三
尾張藩中屋敷での梅の仕込みから五日。
惣八は梅を漬け込んだ桶を見て、顔を顰めた。
(梅酢のあがりが、遅い)
口径が一尺九寸程の桶は、通常ならば既に梅酢で埋まっている筈だ。それが五日目にしても、梅酢の量が少なく、塩の残りが多い。
(計算を間違えたか)
だが、あの日台所の手伝いを終えて様子を見に来たら、用意されていた塩九俵は綺麗に使い切られていた。つまり、塩が足りていないというわけではないのだ。

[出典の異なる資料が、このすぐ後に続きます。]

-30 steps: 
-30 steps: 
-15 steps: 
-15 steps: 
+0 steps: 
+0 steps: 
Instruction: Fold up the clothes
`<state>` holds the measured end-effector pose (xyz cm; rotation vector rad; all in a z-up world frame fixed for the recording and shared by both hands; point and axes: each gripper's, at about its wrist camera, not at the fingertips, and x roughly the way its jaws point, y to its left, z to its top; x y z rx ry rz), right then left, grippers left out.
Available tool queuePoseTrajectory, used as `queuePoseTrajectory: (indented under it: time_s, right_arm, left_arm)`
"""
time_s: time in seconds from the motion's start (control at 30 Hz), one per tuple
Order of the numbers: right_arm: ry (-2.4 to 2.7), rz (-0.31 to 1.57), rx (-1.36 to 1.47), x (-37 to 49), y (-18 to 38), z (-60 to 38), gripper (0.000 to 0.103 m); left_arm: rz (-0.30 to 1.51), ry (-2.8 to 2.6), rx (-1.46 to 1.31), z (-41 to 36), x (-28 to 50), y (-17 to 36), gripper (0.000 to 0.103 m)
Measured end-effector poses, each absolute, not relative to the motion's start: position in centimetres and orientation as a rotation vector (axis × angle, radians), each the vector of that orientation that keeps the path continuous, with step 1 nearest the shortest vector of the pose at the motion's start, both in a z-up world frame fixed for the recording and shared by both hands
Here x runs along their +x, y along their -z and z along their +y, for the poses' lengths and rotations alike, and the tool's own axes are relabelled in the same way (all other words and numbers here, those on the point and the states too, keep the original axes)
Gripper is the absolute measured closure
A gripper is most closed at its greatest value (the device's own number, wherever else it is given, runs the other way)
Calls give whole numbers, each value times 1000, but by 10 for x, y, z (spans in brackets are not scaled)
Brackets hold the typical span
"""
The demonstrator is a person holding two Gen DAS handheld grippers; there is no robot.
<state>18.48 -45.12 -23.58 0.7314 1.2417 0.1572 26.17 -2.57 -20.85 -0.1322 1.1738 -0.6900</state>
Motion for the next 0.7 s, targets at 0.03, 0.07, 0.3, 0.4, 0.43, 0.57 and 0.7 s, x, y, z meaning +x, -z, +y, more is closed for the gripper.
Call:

念のためにと今一度、計算を書き付けた紙切れを確認する。
「どうにも、おかしくはねぇんだよな」
「あれ、惣八さん。何か問題でも?」
「お夕か」
漬物を取りに来たらしい少女が、惣八に声をかけた。
年の頃は十六。お夕と呼ばれた彼女は、初々しい結綿髷にたすき掛けの姿で、にこりと笑う。糠床から取り出した胡瓜を手に、それに付いている糠をこそぎ落としながら、惣八の返事を待った。
「いつもと比べて、どうにも梅酢がな」
そう言って目線を梅樽へと向ける。お夕は持ってきた盥に、いくつかのぬか漬けを載せると、梅樽を覗き込んだ。
「本当だ。こないだっから、五日目ですよね」
「ああ、常なら三日で梅酢は上がる」
二人でうぅむと首を傾げるが、そこに答えが出るわけではない。
「計算もあってんだ。梅七二〇貫に対して、塩は九俵。樽で言えば二十四樽」
「塩九俵に樽……」
「お夕! 早く戻っといで!」
樽を数えかけたお夕を、蔵の外から女中が呼ぶ声がする。昼餉の支度が進んでいるのだろう。
「ああ、足止めしてすまなかったな。早く行ってきな」
「……はい」
お夕はほんの少しだけ口ごもるが、呼び出している女中の声が再度聞こえたので、慌ててその場を後にした。
「重しも指示通りだしなぁ。仕方ねぇ、もう少しだけ重しを増やすか」
惣八はそう口にすると、漬物石を追加する。僅かに溜まっていた梅酢が、とぷりといくつか跳ねた。
「明日もまた、見に来ねぇとなぁ」
二十四樽全てに重しを追加すると、惣八は梅の様子をつぶさに紙に書き記し、薄暗い蔵から外へと足を向けた。
日本橋にある小さな居酒屋で、惣八と向かい合い呑むのは、昔馴染みの仁木文之進だ。父親は安房勝山藩の、つい先頃藩主になった者と、祖父を共にする男だ。とはいえ、文之進は上女中としてあがっていた、料亭の娘に手を出して生まれた子。子どもの頃は、数度となく国元にも滞在したことはあるが、生まれてすぐにその身柄は、娘の親元に引き取られていた。
そんな出自の文之進は、幕府の小人目付の任についている。
小人目付とは簡単に言えば、老中配下の諜報組織のことだ。小人目付の上に徒目付、さらにその上に目付がいる。徒目付は御家人でないとなれないが、小人目付は中間でもなれるため、彼の後ろ盾として安房勝山藩主が付き、その職を得た。
さて、そんな文之進。
すっきりとした本多髷に、憲法黒に万筋の着物を、虫襖色の斜子帯で締めている。とても役人のようには見えないが、それもそのはずで、人の多いところに馴染んでは、様子を伺うことを常としているからだ。場合によっては大名屋敷や大きな商家などにも押し入るが、さすがにそのときには袴を履き着ける。
「梅酢がねぇ」
「あたしの見立てじゃ、あの分量で問題がねぇんだ。梅の状態だって、しっかり見てた」
「そんで去年と違うってんだったら、そりゃぁ、お天道様の機嫌じゃないのかい?」
「冗談言っちゃなんねぇよ。そんあたりは織り込み済みで、漬物蔵に入れてらぁ」
肴に頼んだ鮪の佃煮を口に運ぶと、ふとお夕の顔が思い出された。